The diagnosis of dementia is a hard blow for those affected and those around them. While most people fear the moment when their loved one no longer recognises them, the symptoms of the disease also dominate the daily lives of everyone involved in the earlier stages. The right way to interact with those affected, however, simplifies life, which remains worth living even with dementia.
A little smirk, here and there a questioning look, in between silence and occasional nods: When my grandfather's dementia was already relatively advanced about six years ago, words became alien to him and the language he otherwise used so readily and extensively dried up into silent lips. Communication with concrete sounds was at some point no longer possible, at least not from his side, and our conversations turned into listening to music together and well-intentioned monologues from me to tell him about his granddaughter's life.
Six years later, the coffee meetings with my grandmother have also changed. Her tongue still moves in quasi-endless loops – a word carefully chosen as the sentences are being repeated as if in a continuous loop – but the content has become more one-sided. "What does your boyfriend do? What do his parents do for a living? Have you ever been to their house?" These are questions that need to be answered, even if for the thousandth time.

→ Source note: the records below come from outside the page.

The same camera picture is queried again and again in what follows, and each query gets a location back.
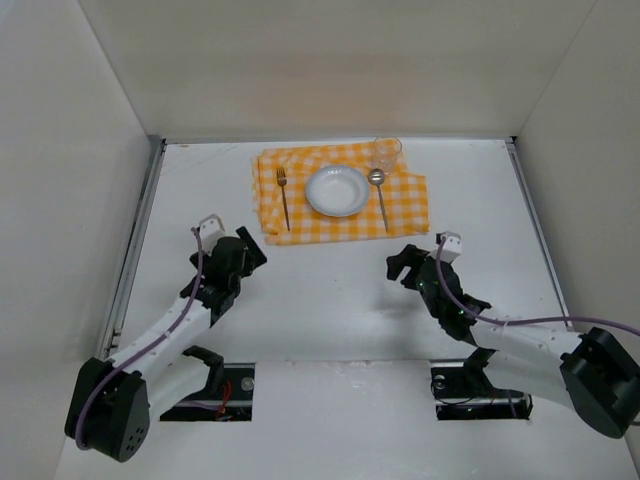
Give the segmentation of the copper fork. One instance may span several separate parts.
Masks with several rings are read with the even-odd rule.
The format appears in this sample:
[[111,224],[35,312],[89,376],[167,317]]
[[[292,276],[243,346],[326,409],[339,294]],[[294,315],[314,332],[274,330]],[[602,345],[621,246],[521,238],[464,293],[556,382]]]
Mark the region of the copper fork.
[[283,205],[286,227],[287,227],[287,230],[290,230],[291,229],[290,218],[289,218],[288,204],[287,204],[287,198],[286,198],[286,192],[285,192],[285,187],[287,185],[287,176],[286,176],[286,171],[283,167],[278,167],[276,169],[276,181],[277,181],[277,185],[281,190],[282,205]]

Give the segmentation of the silver spoon copper handle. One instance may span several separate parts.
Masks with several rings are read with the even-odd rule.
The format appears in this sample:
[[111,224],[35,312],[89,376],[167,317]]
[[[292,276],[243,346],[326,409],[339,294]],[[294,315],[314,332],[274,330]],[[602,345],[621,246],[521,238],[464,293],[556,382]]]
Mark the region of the silver spoon copper handle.
[[383,193],[382,193],[382,186],[384,185],[385,179],[386,179],[386,175],[384,173],[383,170],[379,169],[379,168],[374,168],[371,169],[367,175],[367,179],[369,181],[369,183],[374,186],[377,190],[377,194],[378,194],[378,201],[379,201],[379,206],[380,206],[380,212],[382,215],[382,219],[383,219],[383,224],[384,224],[384,228],[385,231],[387,233],[390,232],[390,228],[389,228],[389,223],[388,223],[388,217],[387,217],[387,213],[386,213],[386,207],[385,207],[385,203],[384,203],[384,197],[383,197]]

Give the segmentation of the white round plate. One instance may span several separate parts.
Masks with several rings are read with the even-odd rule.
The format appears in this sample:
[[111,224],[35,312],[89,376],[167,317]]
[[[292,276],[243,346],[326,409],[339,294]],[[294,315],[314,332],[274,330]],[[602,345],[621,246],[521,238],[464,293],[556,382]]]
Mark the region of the white round plate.
[[329,165],[309,177],[305,195],[316,212],[329,217],[348,217],[366,207],[370,185],[365,176],[353,167]]

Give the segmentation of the clear plastic cup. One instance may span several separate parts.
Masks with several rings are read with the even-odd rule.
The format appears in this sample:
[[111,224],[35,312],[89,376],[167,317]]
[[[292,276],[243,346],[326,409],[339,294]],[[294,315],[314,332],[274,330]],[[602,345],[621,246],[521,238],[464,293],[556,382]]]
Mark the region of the clear plastic cup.
[[382,170],[386,175],[391,174],[402,149],[402,143],[396,137],[377,137],[372,142],[372,167]]

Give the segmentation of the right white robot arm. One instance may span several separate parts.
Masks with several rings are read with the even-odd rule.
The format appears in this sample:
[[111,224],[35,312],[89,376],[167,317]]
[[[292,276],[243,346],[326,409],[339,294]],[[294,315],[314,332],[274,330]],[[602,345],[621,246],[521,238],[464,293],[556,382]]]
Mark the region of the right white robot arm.
[[622,438],[639,416],[639,365],[609,332],[611,322],[593,319],[580,333],[557,328],[557,317],[487,318],[490,303],[465,293],[453,269],[460,238],[442,234],[437,243],[430,252],[405,246],[387,258],[386,276],[418,292],[449,337],[474,347],[464,364],[474,394],[532,394],[565,406],[606,437]]

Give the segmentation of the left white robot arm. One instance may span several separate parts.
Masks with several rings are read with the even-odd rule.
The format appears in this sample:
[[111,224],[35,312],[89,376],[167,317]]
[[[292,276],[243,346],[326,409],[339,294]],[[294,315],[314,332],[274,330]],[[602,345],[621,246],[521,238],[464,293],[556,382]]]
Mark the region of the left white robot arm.
[[[193,228],[195,276],[162,318],[123,350],[80,368],[64,427],[79,449],[124,463],[167,411],[202,406],[224,413],[233,393],[224,359],[196,340],[231,309],[242,280],[267,258],[246,228],[226,235],[212,230],[213,221]],[[217,396],[218,406],[192,401],[199,393]]]

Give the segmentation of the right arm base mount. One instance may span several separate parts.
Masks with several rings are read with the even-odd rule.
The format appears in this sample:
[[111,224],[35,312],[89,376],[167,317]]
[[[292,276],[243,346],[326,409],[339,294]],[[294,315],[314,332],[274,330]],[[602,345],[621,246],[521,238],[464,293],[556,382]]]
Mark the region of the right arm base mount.
[[468,358],[431,363],[430,390],[439,421],[528,420],[529,394],[495,388],[485,369],[495,352],[477,348]]

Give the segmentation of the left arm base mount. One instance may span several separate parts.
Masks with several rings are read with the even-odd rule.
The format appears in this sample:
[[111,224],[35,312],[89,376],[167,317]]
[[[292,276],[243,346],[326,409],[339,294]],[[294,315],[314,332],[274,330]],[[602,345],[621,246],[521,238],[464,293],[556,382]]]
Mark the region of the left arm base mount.
[[203,347],[192,346],[183,356],[208,368],[200,390],[163,413],[161,422],[249,422],[252,420],[256,368],[254,363],[226,363]]

Two loved ones, twice diagnosed with Alzheimer's, two behaviours that are yet fundamentally different. Hardly surprising, given that there are more than 50 different types of illnesses that fall under the umbrella term dementia. "Every dementia is different, just as every person is different", confirms Christine Dahm-Mathonet of the Info-Zenter Demenz, which around 450 people visited for individual counselling in 2021. Although forgetfulness, orientation difficulties and problems with language and the sense of recognition are common precursors and symptoms of the disease, they can express themselves in very different ways.